Choosing between the spatial error and lagged y model

Before fitting the spatial error and lagged y models, we could have looked for evidence in support of them using the function lm.LMtests(). This tests the basic OLS specification against the more general spatial error and lagged y models. Anselin and Rey (2014, p.110) offer the following decision tree that can, in the absence of a more theoretical basis for the model choice (e.g. the type of process being modelled), be used in conjunction with the test results to help select the model.

Source: Modern Spatial Econometrics in Practice

In the first step, we find that in this instance both the LM-Error and LM-Lag tests are significant.

Code

ols4 <- lm(Rate ~  IMD + age0.11 + age25.34 + age50.59 + carebeds + poly(density, 2), data = covid)
lm.LMtests(ols4, spweight, test=c("LMerr", "LMlag"))


    Lagrange multiplier diagnostics for spatial dependence

data:  
model: lm(formula = Rate ~ IMD + age0.11 + age25.34 + age50.59 +
carebeds + poly(density, 2), data = covid)
weights: spweight

LMerr = 411.48, df = 1, p-value < 2.2e-16


    Lagrange multiplier diagnostics for spatial dependence

data:  
model: lm(formula = Rate ~ IMD + age0.11 + age25.34 + age50.59 +
carebeds + poly(density, 2), data = covid)
weights: spweight

LMlag = 463.85, df = 1, p-value < 2.2e-16

Moving on to the robust tests, only the LM-Lag test is significant. Given the nature of COVID-19 as an infectious disease, it does seem reasonable to suppose that high rates of infection in any an area will ‘overspill’ into neighbouring areas too.

Code

lm.LMtests(ols4, spweight, test=c("RLMerr", "RLMlag"))


    Lagrange multiplier diagnostics for spatial dependence

data:  
model: lm(formula = Rate ~ IMD + age0.11 + age25.34 + age50.59 +
carebeds + poly(density, 2), data = covid)
weights: spweight

RLMerr = 2.3319, df = 1, p-value = 0.1267


    Lagrange multiplier diagnostics for spatial dependence

data:  
model: lm(formula = Rate ~ IMD + age0.11 + age25.34 + age50.59 +
carebeds + poly(density, 2), data = covid)
weights: spweight

RLMlag = 54.693, df = 1, p-value = 1.409e-13

A geographically weighted spatial weights matrix

As with the tests of spatial autocorrelation in an earlier session and as with the geographically weighted statistics, the results of the spatial regression models are dependent on the specification of the spatial weights matrix which can suffer from being somewhat arbitrary. We could, if we wish, try calibrating it around the geographically weighted mean.

Code

require(GWmodel)
bw <- bw.gwr(Rate ~ 1, data = covid_sp, adaptive = TRUE, kernel = "bisquare")

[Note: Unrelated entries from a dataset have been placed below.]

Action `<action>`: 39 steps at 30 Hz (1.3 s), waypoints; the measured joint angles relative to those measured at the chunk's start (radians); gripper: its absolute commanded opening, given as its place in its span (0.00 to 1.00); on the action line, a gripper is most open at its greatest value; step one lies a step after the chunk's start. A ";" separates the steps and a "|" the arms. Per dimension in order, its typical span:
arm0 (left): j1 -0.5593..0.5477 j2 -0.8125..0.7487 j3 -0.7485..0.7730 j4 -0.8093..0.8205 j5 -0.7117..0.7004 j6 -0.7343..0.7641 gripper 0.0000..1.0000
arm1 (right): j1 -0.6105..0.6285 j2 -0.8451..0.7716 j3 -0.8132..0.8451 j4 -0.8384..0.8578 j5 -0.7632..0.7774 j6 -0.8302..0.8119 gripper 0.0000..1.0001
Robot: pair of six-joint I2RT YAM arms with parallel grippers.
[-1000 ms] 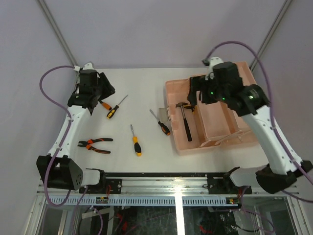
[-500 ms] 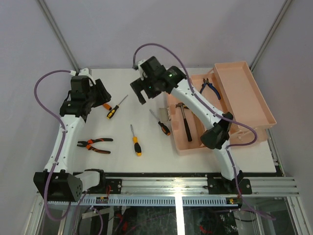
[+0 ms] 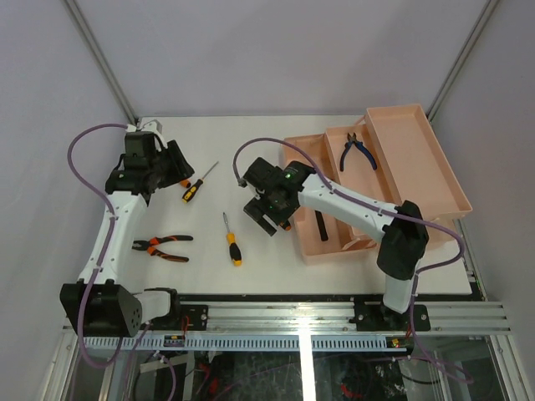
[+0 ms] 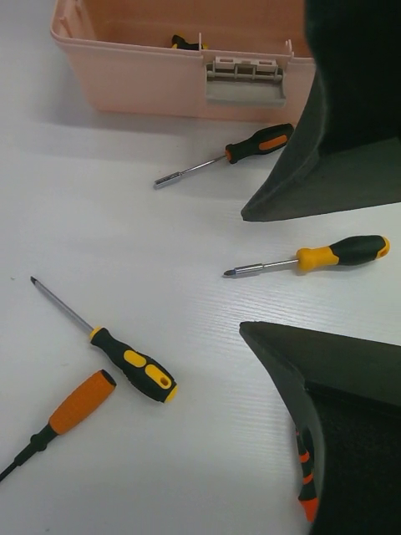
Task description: Pack the tool kit
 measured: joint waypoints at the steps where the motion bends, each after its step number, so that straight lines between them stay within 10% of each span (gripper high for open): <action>1: 0.000 0.010 0.000 0.000 0.005 -0.002 0.50 | 0.008 -0.002 -0.010 0.011 0.002 0.000 0.81; 39: 0.000 0.071 0.038 -0.001 0.032 -0.006 0.50 | -0.075 0.308 0.019 0.171 0.031 -0.079 0.74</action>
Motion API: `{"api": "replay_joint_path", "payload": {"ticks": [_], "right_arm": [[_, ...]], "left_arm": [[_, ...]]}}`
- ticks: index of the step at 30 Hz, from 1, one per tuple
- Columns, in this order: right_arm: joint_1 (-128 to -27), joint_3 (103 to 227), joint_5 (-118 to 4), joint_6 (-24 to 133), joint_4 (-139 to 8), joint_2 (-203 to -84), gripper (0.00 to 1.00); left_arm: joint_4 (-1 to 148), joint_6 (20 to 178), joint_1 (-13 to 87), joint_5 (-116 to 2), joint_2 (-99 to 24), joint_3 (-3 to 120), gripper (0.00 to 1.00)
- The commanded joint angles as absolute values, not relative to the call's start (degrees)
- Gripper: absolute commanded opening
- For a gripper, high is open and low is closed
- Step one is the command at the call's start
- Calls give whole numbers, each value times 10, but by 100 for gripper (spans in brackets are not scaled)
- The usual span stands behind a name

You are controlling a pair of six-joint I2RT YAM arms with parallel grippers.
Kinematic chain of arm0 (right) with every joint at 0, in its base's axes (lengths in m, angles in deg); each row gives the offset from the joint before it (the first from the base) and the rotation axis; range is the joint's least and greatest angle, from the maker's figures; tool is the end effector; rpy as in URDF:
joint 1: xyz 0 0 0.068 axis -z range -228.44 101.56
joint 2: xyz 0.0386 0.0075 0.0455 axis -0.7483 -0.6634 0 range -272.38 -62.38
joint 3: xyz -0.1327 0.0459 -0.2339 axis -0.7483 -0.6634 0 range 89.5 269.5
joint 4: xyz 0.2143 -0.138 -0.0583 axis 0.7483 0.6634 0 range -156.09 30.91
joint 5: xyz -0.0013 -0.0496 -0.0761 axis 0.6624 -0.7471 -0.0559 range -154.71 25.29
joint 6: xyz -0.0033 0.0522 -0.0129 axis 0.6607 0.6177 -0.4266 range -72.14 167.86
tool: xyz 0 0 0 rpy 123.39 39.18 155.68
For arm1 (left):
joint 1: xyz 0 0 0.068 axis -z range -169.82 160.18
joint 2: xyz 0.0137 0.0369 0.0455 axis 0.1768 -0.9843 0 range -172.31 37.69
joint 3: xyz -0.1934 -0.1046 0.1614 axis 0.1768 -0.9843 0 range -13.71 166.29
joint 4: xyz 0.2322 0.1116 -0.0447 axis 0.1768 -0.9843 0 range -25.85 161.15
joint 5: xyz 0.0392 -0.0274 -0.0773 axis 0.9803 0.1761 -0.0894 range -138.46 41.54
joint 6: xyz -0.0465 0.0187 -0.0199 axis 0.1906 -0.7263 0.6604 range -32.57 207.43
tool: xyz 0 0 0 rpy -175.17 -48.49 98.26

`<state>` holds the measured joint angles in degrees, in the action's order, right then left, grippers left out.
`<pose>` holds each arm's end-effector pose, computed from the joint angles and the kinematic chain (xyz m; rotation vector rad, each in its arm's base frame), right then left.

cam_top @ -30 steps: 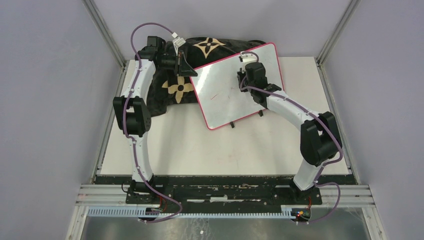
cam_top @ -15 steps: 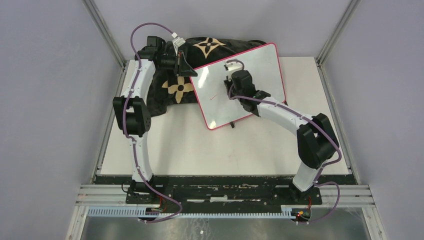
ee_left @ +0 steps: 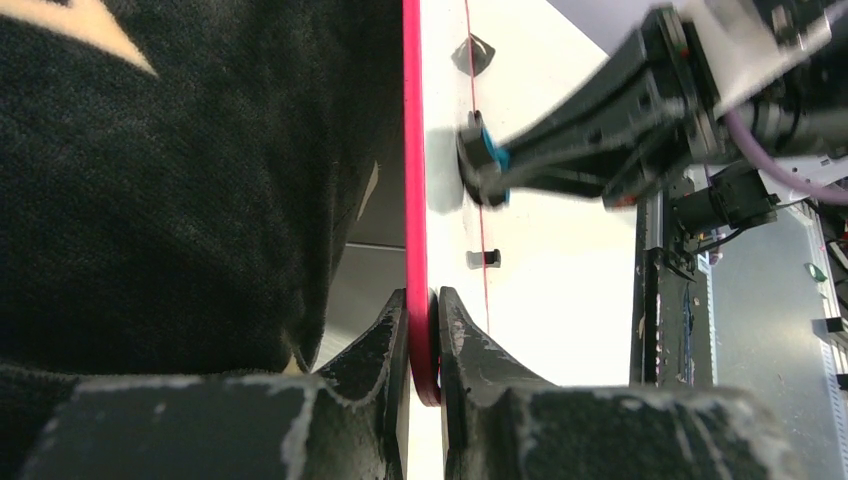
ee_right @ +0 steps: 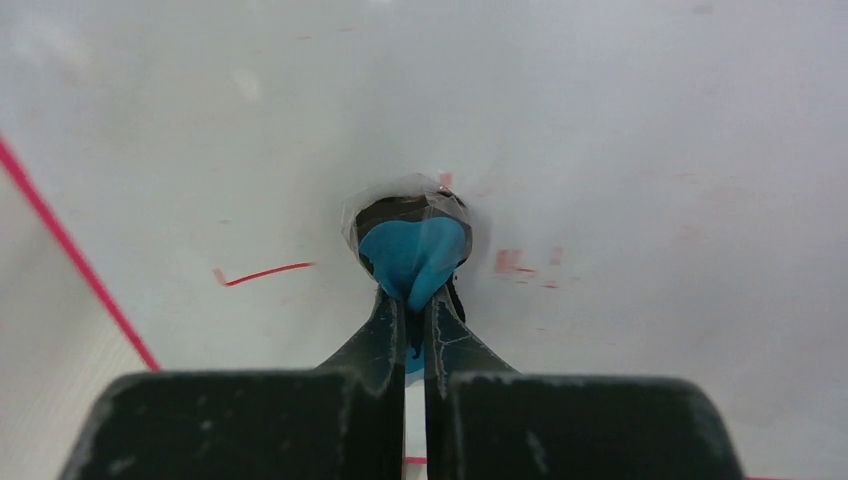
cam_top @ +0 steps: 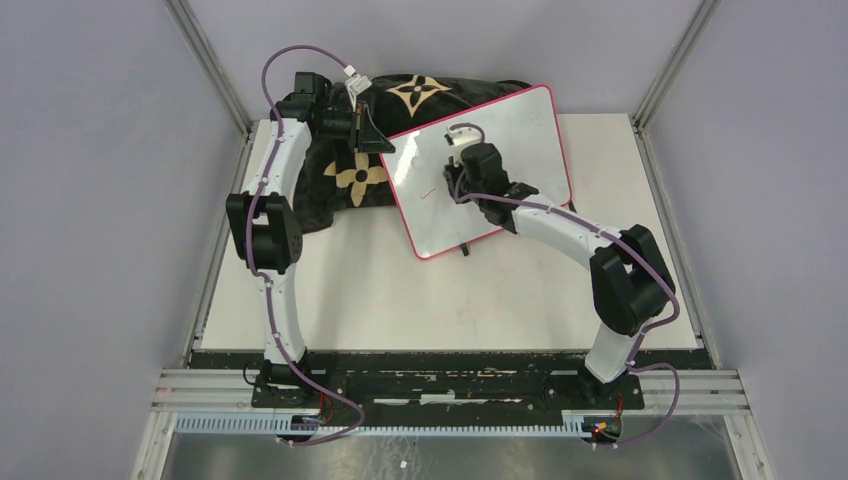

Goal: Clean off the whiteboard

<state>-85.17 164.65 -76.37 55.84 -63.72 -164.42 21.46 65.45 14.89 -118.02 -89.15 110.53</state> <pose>0.3374 0.2427 0.2612 -0.3950 2.0429 0.2668 0.4743 -0.0725 0.3053 0.9321 1.8547 -1.2829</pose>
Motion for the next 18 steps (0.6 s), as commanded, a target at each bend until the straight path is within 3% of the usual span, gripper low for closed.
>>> {"api": "replay_joint_path", "payload": {"ticks": [1, 10, 18], "right_arm": [[-758, 1625, -826, 565, -640, -1623, 1], [-728, 1605, -784, 575, -642, -1598, 1], [-835, 1646, -780, 569, -649, -1625, 1]], "left_arm": [[191, 614, 160, -1191, -879, 1124, 3], [190, 612, 161, -1195, -882, 1121, 3], [190, 613, 162, -1195, -882, 1120, 3]]}}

To now create the corresponding inverse distance spatial weights matrix for the models, we can use the nn2 function in the RANN package to find the $bw = $ 18 nearest neighbours to each centroid point:

Code

if(!("RANN" %in% installed.packages()[,1]))  install.packages("RANN")
require(RANN)
coords <- st_coordinates(st_centroid(st_geometry(covid)))
knn <- nn2(coords, coords, k = bw)

Having done so, those neighbours can be geographically weighted using a bisquare kernel, as in the GWR calibration above. (A Gaussian kernel is obtained if (1 - (x / max(x))^2)^2 is replaced by exp(-0.5 * (x / max(x))^2) in the code below).

Code

d <- knn$nn.dists
glist <- apply(d, 1, \(x) {
  (1 - (x / max(x))^2)^2
}, simplify = FALSE)
knearnb <- knn2nb(knearneigh(st_centroid(st_geometry(covid)), k = bw))
spweightK <- nb2listw(knearnb, glist, style = "C")

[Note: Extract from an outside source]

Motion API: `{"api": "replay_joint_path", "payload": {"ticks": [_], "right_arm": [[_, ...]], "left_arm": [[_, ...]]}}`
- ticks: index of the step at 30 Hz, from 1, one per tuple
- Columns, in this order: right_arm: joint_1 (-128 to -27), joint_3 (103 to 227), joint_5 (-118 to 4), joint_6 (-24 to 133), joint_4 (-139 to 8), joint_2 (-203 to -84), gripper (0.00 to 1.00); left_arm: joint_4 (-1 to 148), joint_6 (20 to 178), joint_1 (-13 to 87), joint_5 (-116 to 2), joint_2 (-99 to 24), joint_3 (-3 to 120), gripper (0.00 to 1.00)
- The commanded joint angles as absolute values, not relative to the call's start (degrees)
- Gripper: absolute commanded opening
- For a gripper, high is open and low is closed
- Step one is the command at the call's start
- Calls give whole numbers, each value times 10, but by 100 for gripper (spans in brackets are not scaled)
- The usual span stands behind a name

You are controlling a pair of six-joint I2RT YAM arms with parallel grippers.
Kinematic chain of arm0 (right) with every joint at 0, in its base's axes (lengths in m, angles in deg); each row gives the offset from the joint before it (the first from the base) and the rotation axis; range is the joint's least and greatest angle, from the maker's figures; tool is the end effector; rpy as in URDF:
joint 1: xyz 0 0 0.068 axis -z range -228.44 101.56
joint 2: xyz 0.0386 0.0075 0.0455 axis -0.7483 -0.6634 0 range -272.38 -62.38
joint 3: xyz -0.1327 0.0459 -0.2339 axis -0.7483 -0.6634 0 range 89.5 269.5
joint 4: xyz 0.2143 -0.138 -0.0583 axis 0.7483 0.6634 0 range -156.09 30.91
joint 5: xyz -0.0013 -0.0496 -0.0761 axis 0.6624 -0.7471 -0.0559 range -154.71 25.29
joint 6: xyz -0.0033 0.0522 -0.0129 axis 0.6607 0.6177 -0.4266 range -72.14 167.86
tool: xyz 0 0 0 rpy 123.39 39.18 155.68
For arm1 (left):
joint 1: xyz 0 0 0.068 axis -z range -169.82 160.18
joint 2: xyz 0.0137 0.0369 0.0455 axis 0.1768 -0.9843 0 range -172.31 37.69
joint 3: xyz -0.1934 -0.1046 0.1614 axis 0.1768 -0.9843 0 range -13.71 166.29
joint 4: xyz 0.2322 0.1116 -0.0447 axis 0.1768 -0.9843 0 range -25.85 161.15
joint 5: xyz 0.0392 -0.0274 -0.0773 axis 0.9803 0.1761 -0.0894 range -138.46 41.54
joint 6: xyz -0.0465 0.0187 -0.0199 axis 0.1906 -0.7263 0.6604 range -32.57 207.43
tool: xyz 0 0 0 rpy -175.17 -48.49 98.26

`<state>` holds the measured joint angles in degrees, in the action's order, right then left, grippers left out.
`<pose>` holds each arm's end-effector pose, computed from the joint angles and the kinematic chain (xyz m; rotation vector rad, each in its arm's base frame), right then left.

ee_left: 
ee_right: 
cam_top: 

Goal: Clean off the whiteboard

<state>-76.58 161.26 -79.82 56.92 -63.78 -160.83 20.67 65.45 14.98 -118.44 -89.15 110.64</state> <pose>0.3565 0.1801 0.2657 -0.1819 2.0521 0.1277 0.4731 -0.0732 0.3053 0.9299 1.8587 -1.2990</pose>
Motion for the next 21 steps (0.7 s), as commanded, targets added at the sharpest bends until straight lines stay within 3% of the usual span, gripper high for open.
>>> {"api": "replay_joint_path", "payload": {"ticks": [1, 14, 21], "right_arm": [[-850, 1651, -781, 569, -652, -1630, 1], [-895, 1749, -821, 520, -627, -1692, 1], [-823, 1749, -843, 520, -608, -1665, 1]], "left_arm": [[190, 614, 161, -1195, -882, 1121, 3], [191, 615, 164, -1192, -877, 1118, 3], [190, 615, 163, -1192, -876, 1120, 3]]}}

The results are not very successful though. The lag model with contiguous spatial weights fits the data better,

Code

lagmod3 <- lagsarlm(formula(ols4), data = covid, listw = spweightK)
bind_rows(glance(lagmod2), glance(lagmod3))

# A tibble: 2 × 6
  r.squared   AIC   BIC deviance logLik  nobs
      <dbl> <dbl> <dbl>    <dbl>  <dbl> <int>
1     0.532 8626. 8674.  547460. -4303.   924
2     0.254 8959. 9008.  860562. -4470.   924

In addition, the inverse distance weights are not row-standardised, which may cause some knock-on problems. They could become row-standardised (spweightK <- nb2listw(knearnb, glist, style = "W")) but if they are, by re-scaling each row of the weights to equal one, then the inverse distance weighting is altered.

Geographically Weighted Regression

The following charts shows the simple, bivariate regression relationship between Rate and age0.11.

Code

ggplot(covid, aes(x = age0.11, y = Rate)) +
  geom_point() +
  geom_smooth(method = "lm", se = FALSE)

Intriguingly, it doesn’t seem to be linear relationship but a polynomial one.

Code

ggplot(covid, aes(x = age0.11, y = Rate)) +
  geom_point() +
  geom_smooth(method = "lm", se = FALSE, formula = y ~ poly(x, 2))

It could be that the relationship is indeed curved but it might also be that the nature of the relationship is spatially dependent – that the relationship between Rate and age0.11 depends upon where it is measured. A coplot() from R’s base graphics lends weight to the second idea: note how the regression relationship changes with X and Y, which are the centroids of the neighbourhoods in the North West of England.

Code

coplot_df <- data.frame(st_coordinates(st_centroid(covid)), Rate = covid$Rate, age0.11 = covid$age0.11)
PointsWithLine = function(x, y, ...) {
    points(x=x, y=y, pch=20, col="black")
    abline(lm(y ~ x))
}
coplot(Rate ~ age0.11 | X * Y, data = coplot_df, panel = PointsWithLine, overlap = 0)

Imagine, now, that instead of dividing the geography of the North West’s neighbourhoods into a $6 \times 6$ grid, as in the coplot, we instead go from location to location within the study region, calculating a geographically weighted regression at and around each one of them. This builds on the idea of geographically weighted statistics that allow the measured value of the statistic to vary locally from location to location across the study region; with geographically weighted it is the locally estimated regression coefficients that are allowed to vary. These are used to look for spatial variation in the regression relationships.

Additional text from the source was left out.